Interdisciplinary Networks

Many sessions and roundtables in 2018 will be sponsored by the GSA Interdisciplinary Networks, and the GSA would like to thank our hard-working Network Coordinators for their contributions to the conference. Networks sponsoring sessions this year are the following:

  • Asian German Studies
  • Black Diaspora Studies
  • Digital Humanities
  • Emotion Studies
  • Family and Kinship
  • GDR and Socialisms
  • Memory Studies
  • Music and Sound Studies
  • Visual Culture
  • War and Violence

On the forthcoming centennial of the Bauhaus, our members might be interested in a special program co-sponsored by the Digital Humanities Network and the German Center for Research and Innovation in New York, In addition to a conference roundtable on the Bauhaus, a special exhibition on “The Bauhaus Experience” will take place during the conference. It will allow attendees to explore Harvard’s Digital Bauhaus Archive and experience firsthand the Virtual Bauhaus project developed at TH Köln. Video loops will show musical performances of the BuJazzO at the Eastman School of Music, for which international jazz composers wrote musical responses to Bauhaus film and photography. A treatment for an upcoming feature film on the New Bauhaus will be shown. Short talks throughout the weekend will introduce the projects.
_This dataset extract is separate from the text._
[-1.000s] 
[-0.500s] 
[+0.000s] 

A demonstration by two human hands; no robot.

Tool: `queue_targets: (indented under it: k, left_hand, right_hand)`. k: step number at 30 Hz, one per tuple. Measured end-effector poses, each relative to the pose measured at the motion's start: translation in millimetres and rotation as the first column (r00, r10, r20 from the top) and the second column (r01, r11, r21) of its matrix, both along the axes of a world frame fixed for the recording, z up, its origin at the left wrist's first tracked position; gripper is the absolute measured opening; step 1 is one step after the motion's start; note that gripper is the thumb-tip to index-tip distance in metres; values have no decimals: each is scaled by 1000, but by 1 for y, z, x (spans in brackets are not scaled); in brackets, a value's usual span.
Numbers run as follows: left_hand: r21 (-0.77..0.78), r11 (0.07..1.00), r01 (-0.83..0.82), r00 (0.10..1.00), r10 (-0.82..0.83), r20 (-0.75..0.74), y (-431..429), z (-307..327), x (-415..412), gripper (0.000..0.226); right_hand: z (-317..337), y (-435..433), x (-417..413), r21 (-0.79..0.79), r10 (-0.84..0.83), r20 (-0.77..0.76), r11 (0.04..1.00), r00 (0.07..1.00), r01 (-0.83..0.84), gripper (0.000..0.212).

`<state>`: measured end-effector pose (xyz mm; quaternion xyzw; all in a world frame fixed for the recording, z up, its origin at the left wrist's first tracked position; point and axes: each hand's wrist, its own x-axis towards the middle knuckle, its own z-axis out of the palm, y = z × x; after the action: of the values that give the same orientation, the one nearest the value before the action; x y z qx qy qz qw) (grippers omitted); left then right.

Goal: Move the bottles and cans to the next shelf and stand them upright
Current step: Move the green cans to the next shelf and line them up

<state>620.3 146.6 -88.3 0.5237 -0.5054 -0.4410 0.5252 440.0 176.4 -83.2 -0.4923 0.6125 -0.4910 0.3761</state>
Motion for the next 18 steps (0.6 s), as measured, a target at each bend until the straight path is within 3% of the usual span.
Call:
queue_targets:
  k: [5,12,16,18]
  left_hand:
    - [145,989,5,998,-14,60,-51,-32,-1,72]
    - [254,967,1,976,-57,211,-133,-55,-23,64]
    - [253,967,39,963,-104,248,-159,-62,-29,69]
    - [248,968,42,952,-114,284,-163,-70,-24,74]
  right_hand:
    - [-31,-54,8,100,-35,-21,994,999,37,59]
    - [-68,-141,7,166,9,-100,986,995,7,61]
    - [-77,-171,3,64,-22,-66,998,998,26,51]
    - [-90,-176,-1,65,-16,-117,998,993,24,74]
In addition to the Networks, we are grateful for the support of the other organizations sponsoring sessions at the conference:

  • American Association of Teachers of German
  • Anna-Seghers-Gesellschaft
  • Botstiber Institute for Austrian-American Studies
  • DAAD
  • German Historical Institute Washington DC
  • International Brecht Society
  • Kafka Society North America
  • YMAGINA

We look forward to welcoming you to Pittsburgh!